Everyone knows the story of the Piped Piper of Hamelin. He had the ability to hypnotize people with his flute by playing the most enchanting music. But he’s just myth, right? No one has the power to charm people with music. Well, you’d be surprised. Throughout history, music has always been recognized for its calming and almost hypnotic effects on the human mind, and for its ability to rouse and inspire the spirit. Only recently has science uncovered the truth about music. Researchers have long suspected that music affects the brain in the most profound ways, and now they finally have evidence to back up that theory. Such an interesting topic definitely deserves further exploration. Come with me on this journey as we delve into the deep recesses of the human mind on the wings of a softly played flute note.

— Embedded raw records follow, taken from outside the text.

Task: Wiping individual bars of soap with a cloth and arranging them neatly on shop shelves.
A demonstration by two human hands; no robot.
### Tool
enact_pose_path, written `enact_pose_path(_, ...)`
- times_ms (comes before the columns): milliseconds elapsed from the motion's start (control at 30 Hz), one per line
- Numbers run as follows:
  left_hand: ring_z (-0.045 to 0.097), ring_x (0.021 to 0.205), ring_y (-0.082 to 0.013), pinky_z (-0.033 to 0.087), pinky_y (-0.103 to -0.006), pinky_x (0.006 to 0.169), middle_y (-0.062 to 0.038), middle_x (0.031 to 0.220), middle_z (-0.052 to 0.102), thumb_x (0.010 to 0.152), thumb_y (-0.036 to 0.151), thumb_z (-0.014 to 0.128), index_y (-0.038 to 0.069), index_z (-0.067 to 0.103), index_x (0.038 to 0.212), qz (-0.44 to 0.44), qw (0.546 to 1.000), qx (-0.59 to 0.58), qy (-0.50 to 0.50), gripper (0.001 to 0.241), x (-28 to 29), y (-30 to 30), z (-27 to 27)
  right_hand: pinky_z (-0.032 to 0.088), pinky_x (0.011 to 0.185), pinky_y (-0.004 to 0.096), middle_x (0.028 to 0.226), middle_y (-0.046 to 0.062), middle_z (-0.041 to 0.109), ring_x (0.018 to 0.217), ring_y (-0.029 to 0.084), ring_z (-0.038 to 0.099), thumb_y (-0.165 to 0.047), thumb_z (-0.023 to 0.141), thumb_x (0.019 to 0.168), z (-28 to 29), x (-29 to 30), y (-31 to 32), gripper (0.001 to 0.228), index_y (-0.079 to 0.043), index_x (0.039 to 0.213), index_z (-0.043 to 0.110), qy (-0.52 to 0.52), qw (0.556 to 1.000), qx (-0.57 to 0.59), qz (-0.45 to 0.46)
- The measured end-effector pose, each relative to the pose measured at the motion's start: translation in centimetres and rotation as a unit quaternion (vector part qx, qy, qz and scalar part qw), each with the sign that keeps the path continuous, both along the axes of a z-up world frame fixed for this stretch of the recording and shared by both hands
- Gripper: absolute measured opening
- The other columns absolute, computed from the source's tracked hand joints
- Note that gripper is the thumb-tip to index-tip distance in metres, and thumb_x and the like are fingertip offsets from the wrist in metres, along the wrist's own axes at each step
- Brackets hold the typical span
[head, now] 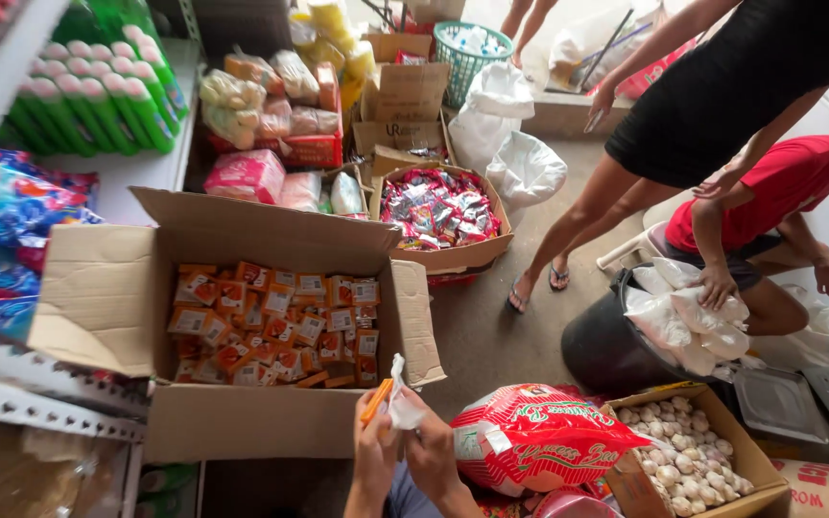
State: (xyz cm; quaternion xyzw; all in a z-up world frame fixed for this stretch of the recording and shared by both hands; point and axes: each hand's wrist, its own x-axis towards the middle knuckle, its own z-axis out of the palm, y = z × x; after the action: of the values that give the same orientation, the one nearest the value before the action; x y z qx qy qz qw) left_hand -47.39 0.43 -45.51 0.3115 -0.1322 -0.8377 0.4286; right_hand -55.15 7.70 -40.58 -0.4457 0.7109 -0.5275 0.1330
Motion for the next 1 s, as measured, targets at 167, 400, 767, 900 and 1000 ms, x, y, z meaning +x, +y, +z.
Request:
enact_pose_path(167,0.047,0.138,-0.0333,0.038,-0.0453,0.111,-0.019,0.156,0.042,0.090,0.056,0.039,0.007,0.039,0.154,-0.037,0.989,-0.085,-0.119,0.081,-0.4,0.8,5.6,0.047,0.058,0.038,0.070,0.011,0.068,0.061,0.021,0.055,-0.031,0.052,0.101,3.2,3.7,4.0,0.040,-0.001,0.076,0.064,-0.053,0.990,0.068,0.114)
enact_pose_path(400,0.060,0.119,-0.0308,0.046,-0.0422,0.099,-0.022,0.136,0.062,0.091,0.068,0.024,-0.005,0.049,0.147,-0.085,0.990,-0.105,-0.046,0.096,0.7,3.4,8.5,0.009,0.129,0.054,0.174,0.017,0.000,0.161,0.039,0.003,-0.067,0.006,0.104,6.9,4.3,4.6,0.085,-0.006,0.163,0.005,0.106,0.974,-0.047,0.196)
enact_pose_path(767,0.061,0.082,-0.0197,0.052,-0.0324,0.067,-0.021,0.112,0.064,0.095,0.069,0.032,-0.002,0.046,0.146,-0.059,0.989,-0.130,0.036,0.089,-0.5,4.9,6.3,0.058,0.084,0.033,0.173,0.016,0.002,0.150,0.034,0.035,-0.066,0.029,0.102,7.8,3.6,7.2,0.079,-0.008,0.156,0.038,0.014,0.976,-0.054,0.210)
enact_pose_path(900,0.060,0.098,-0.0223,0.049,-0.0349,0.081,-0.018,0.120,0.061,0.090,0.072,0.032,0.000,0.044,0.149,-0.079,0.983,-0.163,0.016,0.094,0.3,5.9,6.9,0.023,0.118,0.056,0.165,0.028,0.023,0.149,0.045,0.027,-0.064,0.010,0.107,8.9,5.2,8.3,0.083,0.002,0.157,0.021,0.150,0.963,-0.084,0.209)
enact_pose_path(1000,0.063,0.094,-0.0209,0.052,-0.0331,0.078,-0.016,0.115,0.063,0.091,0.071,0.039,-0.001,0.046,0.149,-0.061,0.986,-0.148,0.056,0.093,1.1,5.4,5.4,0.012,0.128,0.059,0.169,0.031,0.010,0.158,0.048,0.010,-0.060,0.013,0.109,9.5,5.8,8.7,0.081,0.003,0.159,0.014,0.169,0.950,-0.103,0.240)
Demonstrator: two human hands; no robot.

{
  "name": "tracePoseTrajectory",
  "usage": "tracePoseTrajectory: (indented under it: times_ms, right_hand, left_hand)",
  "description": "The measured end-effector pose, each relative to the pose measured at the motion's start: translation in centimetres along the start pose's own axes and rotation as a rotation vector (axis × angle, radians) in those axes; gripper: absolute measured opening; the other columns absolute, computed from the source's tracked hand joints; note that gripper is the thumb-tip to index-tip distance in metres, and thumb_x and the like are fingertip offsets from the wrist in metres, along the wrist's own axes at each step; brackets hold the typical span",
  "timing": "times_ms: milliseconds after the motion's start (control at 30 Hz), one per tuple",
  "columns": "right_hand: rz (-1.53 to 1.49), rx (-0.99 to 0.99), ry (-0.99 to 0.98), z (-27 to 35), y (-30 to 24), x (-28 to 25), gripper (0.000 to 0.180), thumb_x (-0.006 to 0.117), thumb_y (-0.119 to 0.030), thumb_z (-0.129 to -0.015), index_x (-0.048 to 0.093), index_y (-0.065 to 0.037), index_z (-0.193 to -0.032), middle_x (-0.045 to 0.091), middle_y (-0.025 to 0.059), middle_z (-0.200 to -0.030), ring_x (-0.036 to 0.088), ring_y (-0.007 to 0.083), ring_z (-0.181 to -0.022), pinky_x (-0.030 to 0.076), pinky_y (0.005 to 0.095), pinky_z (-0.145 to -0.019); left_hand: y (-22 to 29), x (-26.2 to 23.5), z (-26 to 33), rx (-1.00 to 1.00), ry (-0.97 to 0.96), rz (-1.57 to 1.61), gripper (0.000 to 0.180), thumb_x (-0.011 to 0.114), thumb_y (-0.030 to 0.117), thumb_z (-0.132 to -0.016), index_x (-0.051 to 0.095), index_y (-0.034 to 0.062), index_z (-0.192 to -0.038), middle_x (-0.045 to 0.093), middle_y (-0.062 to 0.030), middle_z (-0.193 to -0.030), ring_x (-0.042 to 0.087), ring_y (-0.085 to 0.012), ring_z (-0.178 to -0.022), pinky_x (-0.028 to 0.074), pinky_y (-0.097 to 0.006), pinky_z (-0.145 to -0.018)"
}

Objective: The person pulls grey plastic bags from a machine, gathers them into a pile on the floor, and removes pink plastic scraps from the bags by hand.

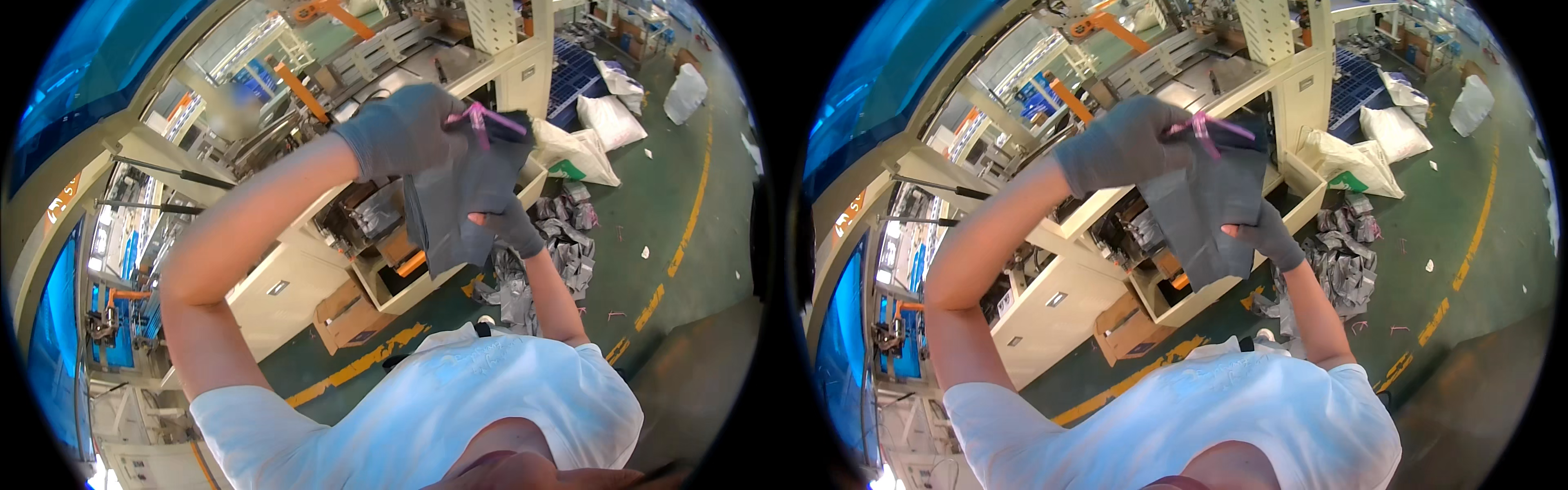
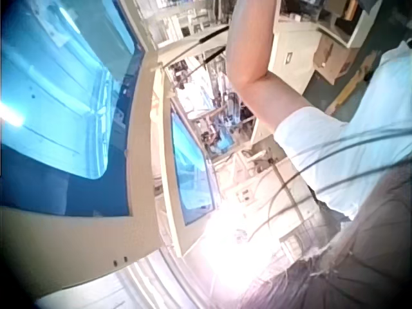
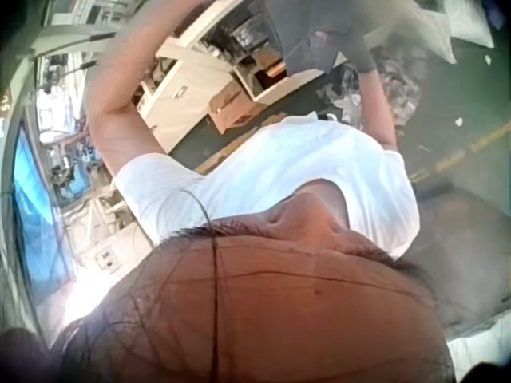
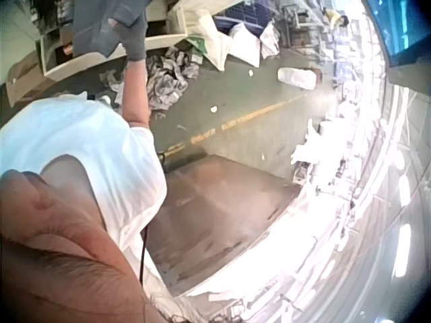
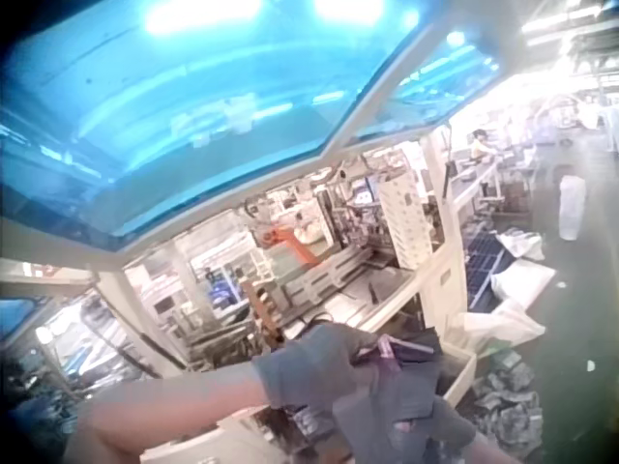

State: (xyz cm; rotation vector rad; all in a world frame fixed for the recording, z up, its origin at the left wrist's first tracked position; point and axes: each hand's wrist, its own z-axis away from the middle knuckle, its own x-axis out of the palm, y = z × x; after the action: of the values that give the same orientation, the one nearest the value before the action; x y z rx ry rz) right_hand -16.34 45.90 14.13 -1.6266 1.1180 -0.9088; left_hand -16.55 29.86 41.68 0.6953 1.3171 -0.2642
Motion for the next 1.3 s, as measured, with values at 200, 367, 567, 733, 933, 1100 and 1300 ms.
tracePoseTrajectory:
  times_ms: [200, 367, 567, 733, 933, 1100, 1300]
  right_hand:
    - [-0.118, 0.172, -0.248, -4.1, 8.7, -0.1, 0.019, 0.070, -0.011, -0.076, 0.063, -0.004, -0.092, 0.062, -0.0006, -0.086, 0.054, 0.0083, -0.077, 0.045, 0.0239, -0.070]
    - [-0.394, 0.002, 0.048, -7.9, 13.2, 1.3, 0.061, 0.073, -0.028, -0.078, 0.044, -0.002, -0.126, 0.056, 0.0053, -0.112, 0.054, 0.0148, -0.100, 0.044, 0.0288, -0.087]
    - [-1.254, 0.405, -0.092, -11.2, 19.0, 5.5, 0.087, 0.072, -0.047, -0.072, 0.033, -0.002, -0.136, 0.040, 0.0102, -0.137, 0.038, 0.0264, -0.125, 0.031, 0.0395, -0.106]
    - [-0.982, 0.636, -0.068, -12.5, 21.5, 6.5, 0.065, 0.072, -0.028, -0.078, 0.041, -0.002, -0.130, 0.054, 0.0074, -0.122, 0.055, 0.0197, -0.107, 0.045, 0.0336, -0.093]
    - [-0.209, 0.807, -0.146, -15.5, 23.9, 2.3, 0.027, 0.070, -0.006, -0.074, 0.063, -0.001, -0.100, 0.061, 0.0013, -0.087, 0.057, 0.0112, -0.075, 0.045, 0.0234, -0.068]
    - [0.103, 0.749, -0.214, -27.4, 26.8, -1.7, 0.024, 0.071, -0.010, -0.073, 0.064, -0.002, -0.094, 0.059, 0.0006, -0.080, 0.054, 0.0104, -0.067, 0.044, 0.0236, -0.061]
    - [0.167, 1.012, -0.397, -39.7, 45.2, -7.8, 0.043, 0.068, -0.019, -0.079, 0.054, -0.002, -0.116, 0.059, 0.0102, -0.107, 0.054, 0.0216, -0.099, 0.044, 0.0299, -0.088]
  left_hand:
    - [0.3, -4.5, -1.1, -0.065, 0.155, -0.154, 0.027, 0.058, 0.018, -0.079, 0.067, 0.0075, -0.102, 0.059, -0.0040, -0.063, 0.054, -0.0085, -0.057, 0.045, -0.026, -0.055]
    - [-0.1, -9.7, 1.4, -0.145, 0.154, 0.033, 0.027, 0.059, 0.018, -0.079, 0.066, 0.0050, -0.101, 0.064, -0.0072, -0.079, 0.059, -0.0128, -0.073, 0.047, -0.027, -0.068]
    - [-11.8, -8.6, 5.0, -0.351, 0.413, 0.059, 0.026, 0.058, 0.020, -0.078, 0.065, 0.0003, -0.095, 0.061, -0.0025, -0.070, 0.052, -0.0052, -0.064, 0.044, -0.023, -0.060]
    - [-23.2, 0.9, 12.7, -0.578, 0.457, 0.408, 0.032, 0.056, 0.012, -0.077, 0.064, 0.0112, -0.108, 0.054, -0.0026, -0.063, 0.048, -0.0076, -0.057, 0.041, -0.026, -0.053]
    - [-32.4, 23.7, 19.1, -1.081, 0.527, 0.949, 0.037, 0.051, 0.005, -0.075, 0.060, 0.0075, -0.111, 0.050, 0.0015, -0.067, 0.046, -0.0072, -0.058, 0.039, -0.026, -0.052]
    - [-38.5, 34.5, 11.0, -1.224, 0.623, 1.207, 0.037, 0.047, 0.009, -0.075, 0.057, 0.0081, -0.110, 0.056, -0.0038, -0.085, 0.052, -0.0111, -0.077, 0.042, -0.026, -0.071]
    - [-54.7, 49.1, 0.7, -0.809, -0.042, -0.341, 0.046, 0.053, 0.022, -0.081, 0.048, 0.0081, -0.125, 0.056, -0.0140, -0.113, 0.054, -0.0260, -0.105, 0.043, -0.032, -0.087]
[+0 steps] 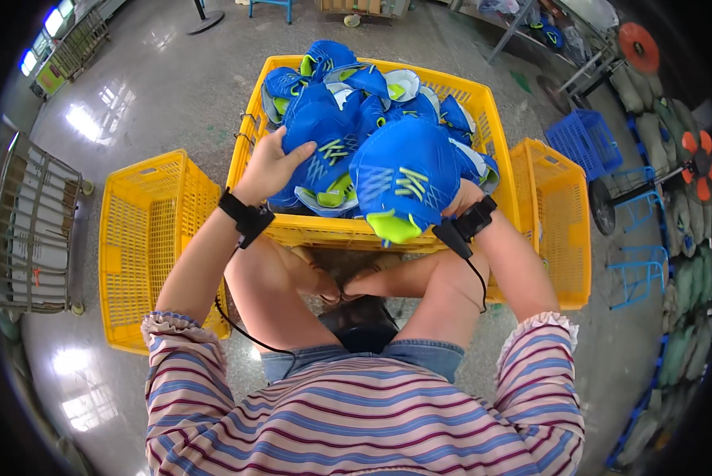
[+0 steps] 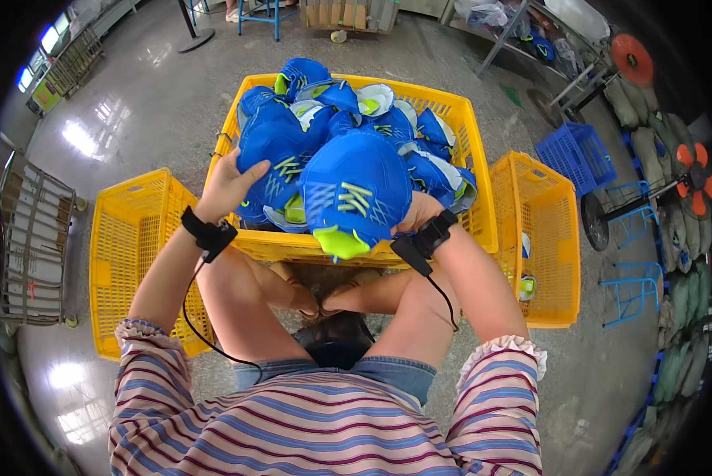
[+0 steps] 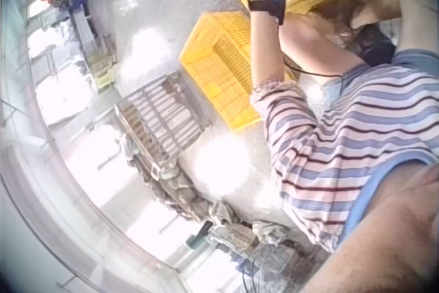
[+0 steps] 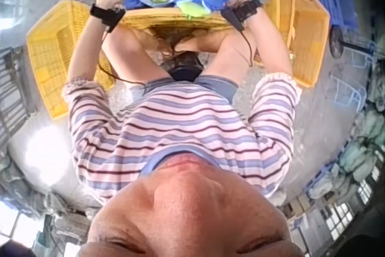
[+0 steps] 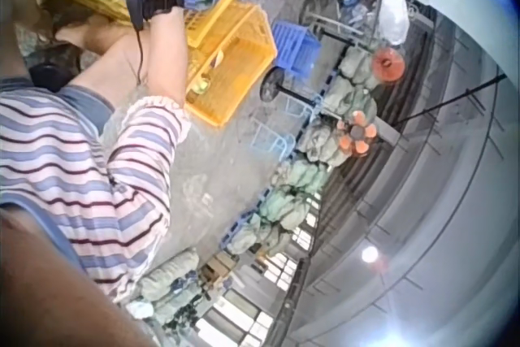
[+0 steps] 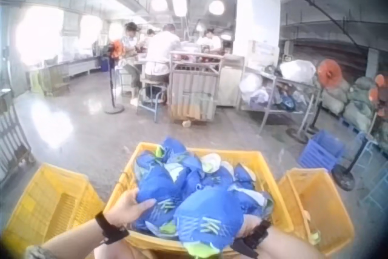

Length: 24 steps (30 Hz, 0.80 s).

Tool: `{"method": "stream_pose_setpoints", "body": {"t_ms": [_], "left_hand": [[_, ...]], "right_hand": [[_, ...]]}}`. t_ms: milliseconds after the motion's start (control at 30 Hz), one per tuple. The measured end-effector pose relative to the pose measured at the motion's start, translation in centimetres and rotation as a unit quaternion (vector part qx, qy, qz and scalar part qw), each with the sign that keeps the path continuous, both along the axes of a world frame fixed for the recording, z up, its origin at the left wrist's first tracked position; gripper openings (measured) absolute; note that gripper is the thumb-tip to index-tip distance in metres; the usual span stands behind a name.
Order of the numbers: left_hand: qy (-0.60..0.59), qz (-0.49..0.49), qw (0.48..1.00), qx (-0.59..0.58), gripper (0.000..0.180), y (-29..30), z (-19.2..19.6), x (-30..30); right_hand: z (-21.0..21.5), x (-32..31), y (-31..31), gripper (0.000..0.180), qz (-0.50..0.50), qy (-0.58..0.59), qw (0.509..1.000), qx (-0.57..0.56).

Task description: The person sits on a low stool and sorts blue and green shoes from a central yellow crate into two adjacent yellow crates. They pick up pairs of shoes, briefly inspect them, and place them into the left or right crate, continuing this process until the central crate is empty.

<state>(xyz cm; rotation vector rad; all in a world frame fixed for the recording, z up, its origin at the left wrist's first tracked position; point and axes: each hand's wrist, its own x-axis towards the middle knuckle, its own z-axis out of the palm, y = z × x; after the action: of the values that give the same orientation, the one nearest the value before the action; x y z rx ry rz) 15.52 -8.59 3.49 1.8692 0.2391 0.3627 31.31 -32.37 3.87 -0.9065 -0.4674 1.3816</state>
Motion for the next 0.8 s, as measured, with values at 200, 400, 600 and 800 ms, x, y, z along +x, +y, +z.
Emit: {"method": "stream_pose_setpoints", "body": {"t_ms": [200, 400, 600, 800], "left_hand": [[-0.099, 0.048, 0.965, -0.238, 0.040, -2.4, 1.8, -2.4], [-0.086, 0.069, 0.976, -0.189, 0.034, -2.0, 2.2, -3.5], [-0.048, 0.112, 0.966, -0.230, 0.028, -2.3, -0.1, -4.0], [-0.057, 0.029, 0.866, -0.496, 0.052, 0.2, -4.4, -7.7]], "right_hand": [[0.0, -2.8, -3.6, 0.028, -0.048, -0.075, 0.996, 0.003], [-0.9, 0.9, -14.2, 0.034, -0.231, -0.154, 0.960, -0.039], [-1.8, 6.9, -30.1, 0.014, -0.574, -0.030, 0.797, -0.184], [10.5, 5.5, -39.8, 0.023, -0.581, -0.378, 0.712, 0.114]]}}
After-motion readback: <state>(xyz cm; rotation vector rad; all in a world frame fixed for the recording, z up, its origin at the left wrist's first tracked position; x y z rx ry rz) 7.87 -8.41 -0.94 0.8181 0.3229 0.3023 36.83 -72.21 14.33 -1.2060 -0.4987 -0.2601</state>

After a hard day at work and a difficult commute home, many people just want to settle down on their soft sofas and turn on a CD. As the music fills the room, they instantly begin to relax. Stress melts away as they are taken in by the beauty of the music. Sound familiar? Probably, since all of us at one time or another have used music as a medium for relaxation. But scientifically speaking, how exactly does music help us relax? That in itself is a question worth exploring, and scientists are really not sure how music relieves stress. However, they do know that our bodies will naturally attempt to synchronize with external sounds and rhythms. Using this as a guide, experts in relaxation music suggest that we feed our auditory senses with music between the tempos of 60 to 90 beats per minute, as this is the ideal heart rate for relaxation. However, music that is enjoyable to you is as important as any of the guides. If you do not enjoy the music, even a slow, ideally perfected tempo will not be able to calm you.

Music’s calming effects can extend to children as well, as directors at Young Imaginations have seen for themselves. Young Imaginations is a private arts agency that provides music programs for 30 California schools. Executive director Marianne Locke speaks of their findings: “When we play traditional Japanese and Chinese music or other slow pieces and pair them with movements, such as yoga and T’ai Chi, the children become calmer and more able to focus their attention.” (Cassidy 48) Following up on this observation, the organization is setting up an independent study to determine if children are calmer and perform better on certain learning tasks when exposed to slower and calmer pieces of music. In a separate and totally unrelated study, Harvard researcher Jerome Kagan reported a very interesting finding. “If you present an interesting visual stimulus to a baby, it becomes aroused and begins to move its arms and legs,” Kagan noted. “[However,] if you play some music that interests them, they do the opposite – they quiet down. There is a very different psychological reaction to sound.” (Knox A6)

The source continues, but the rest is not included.